Insurance free health care in Dayton?

Yesterday, I talked about Quality of Life- and what could we do differently in Dayton that would give us a competitive advantage over other communities in recruiting people to move here.

Here’s an idea: since we have a duopoly in health insurance- with United Health Care and Anthem, and a duopoly in health care- in Premier Health Partners and Kettering Health Network- why don’t we just, as a community, cut out the insurance half?

Everybody is eventually going to have to buy insurance- or have health care, imagine if we just paid a flat fee per month to either Kettering or Premier (or better yet- a single fund)- and we skip the whole insurance middle man thing.

Health providers are constantly complaining about the low “reimbursement rates” from insurers and Medicare/Medicaid- so, we come up with a simple plan that cuts at least the insurers out. I’d also prefer if we started paying the doctors for keeping their clients healthy- instead of paying for procedures. We could have a community focused on healthy living- including healthy diets, healthy food, healthy offerings at restaurants etc.

The money saved by having a healthier community due to awesome preventive health care would lead to greater productivity and a higher standard of living.

As part of the condition- the hospitals would have to agree to operate like non-profits- with no huge salaries for administrators.

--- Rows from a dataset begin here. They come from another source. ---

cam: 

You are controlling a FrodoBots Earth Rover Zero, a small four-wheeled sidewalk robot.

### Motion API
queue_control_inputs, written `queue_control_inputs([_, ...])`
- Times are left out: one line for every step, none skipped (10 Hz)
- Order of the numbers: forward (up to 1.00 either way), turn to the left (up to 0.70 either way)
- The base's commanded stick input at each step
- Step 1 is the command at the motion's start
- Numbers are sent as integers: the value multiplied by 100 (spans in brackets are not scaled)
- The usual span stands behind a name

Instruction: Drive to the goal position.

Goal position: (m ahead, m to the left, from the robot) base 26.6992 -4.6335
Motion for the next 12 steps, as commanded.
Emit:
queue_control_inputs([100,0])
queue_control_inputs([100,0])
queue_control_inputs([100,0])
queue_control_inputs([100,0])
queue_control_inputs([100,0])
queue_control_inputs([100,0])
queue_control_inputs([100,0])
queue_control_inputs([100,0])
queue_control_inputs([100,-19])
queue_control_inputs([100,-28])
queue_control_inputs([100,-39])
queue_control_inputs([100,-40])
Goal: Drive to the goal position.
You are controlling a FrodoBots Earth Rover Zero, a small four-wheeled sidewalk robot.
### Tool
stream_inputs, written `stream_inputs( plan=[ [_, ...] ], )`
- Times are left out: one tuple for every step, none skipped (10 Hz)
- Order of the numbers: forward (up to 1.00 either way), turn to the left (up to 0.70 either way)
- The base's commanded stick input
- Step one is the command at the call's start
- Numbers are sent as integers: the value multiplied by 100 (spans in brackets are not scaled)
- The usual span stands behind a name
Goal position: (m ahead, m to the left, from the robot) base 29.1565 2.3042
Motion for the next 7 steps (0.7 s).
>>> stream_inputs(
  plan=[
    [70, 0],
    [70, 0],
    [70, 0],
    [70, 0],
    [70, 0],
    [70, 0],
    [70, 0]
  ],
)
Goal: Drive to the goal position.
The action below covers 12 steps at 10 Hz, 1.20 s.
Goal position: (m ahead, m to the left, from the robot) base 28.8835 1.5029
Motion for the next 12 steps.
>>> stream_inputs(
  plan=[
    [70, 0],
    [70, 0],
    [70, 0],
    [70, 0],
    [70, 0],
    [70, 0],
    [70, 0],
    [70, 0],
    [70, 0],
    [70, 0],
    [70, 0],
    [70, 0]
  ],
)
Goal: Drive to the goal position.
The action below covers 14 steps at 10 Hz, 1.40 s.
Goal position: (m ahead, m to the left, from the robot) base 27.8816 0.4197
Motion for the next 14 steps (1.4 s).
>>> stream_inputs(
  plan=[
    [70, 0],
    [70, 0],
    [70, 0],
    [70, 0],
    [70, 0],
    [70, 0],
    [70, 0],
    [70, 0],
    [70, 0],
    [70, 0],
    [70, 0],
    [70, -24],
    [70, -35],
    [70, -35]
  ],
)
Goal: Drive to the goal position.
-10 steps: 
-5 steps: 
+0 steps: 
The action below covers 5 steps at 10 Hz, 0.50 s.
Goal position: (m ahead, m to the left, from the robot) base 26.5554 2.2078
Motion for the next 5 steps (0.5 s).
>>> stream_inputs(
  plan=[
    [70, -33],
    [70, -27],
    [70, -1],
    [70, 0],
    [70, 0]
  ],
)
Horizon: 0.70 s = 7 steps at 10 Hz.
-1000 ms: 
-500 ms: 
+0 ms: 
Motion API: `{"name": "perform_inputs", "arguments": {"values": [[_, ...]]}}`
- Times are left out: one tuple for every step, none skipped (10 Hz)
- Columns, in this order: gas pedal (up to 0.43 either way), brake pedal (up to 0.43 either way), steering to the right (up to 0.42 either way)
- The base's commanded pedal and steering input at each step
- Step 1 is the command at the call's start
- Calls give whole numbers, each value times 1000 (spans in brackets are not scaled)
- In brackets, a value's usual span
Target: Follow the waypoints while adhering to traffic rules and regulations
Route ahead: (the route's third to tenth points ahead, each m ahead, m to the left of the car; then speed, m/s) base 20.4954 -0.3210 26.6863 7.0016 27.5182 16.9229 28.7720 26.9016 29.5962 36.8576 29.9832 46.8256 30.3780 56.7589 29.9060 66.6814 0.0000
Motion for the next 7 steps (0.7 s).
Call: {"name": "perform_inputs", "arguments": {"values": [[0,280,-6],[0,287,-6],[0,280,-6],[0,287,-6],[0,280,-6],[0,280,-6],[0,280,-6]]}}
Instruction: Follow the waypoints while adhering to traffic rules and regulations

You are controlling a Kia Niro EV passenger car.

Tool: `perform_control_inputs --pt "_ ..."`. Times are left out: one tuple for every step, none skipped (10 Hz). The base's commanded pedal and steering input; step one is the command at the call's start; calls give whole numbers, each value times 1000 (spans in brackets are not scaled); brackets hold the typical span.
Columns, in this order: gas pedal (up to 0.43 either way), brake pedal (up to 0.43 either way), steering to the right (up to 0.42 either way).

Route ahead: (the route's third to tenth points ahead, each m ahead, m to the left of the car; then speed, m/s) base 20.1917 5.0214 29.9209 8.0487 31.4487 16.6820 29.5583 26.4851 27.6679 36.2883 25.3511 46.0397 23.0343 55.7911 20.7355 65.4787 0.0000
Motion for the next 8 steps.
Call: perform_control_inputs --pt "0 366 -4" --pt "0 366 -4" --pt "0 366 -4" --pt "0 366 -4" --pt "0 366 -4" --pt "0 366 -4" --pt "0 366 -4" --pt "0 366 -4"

Since the new health care provisions in “Obama Care” restrict the insurance companies to take no more than 20% for overhead- we’d have to have some kind of community-based oversight- to make sure that our health goals are being met.

I’d rather give my money to a doctor than an insurance company to manage my health care for me- wouldn’t you?

The real question is are the hospitals willing to take the challenge that creating a healthy community can beat the hell out of fighting with insurers for every nickel and dime for procedure-based medicine.

Considering that the insurance companies pay their people at the top way better than the health providers- it should be a no brainer to cut them out of the money.

One caveat that the hospitals probably won’t like- is that they’d have to go to a single price system- offering procedures at the same rate- insurance or no-insurance, but the savings in administrative costs alone ought to make it worthwhile. No more collection agencies- no more billing nightmares.

Who knows- maybe we could become the mecca of medical tourism in the US with this innovative approach.

Remember- we did teach the world to fly- maybe we can teach the insurance companies how to go fly a kite.